- _Exercise details_
Should the word "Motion" occur in a line of the records, copy that line.

[Data excerpts]
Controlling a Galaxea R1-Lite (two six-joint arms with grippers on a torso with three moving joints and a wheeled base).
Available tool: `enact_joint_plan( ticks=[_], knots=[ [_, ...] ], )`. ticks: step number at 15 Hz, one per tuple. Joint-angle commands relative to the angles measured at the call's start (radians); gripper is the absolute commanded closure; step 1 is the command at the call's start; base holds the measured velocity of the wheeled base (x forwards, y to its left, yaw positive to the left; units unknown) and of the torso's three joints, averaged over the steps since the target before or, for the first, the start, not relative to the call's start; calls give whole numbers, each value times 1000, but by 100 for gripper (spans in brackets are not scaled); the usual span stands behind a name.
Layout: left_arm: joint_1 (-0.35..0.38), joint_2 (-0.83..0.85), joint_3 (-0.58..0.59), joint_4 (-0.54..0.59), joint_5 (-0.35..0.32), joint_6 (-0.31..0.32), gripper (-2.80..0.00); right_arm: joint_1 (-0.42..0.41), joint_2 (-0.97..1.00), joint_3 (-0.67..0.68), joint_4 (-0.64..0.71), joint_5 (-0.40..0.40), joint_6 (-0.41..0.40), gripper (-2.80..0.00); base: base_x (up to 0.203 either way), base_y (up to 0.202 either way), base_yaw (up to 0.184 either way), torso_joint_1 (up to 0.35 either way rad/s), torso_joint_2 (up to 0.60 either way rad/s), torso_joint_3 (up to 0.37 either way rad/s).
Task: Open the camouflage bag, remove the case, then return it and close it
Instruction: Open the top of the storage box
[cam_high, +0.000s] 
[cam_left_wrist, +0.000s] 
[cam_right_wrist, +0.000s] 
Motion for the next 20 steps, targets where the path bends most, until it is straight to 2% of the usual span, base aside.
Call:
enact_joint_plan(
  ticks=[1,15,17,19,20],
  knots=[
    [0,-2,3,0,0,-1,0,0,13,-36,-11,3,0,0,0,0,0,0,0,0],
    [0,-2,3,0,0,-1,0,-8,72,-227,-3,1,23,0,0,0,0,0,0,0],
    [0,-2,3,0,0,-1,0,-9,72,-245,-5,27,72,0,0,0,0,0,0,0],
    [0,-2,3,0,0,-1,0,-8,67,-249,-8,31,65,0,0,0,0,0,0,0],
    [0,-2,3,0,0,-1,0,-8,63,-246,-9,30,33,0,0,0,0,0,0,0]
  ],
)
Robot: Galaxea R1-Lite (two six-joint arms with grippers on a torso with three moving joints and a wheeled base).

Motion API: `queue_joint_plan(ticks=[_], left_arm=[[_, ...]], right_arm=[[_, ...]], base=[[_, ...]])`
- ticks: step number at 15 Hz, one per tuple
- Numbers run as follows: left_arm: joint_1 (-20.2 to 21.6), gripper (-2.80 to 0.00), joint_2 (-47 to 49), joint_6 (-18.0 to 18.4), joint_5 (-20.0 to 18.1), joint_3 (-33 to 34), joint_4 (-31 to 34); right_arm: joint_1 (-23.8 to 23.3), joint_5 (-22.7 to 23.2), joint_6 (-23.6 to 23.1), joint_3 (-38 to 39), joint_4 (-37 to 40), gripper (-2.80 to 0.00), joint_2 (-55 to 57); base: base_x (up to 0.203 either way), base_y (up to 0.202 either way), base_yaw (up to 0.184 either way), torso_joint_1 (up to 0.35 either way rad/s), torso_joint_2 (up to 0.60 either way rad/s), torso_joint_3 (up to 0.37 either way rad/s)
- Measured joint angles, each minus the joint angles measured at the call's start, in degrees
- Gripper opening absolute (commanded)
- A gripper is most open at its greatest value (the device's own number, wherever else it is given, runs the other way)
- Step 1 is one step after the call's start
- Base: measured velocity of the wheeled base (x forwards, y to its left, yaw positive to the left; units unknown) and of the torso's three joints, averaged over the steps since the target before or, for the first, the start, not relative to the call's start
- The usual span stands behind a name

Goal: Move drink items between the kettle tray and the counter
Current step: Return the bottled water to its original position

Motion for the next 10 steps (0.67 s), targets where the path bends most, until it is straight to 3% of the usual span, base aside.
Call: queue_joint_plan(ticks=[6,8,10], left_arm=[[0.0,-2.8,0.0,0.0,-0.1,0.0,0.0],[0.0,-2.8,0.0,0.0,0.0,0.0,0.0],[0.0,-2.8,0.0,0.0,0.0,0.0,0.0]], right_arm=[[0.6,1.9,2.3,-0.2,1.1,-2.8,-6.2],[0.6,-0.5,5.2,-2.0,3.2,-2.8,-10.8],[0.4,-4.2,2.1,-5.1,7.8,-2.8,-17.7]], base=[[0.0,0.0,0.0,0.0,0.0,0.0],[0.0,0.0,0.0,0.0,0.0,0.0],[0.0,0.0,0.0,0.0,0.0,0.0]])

- _The completed task_
Motion for the next 20 steps, targets where the path bends most, until it is straight to 2% of the usual span, base aside.
Motion API: `queue_joint_plan(ticks=[_], left_arm=[[_, ...]], right_arm=[[_, ...]], base=[[_, ...]])`
Motion for the next 10 steps (0.67 s), targets where the path bends most, until it is straight to 3% of the usual span, base aside.

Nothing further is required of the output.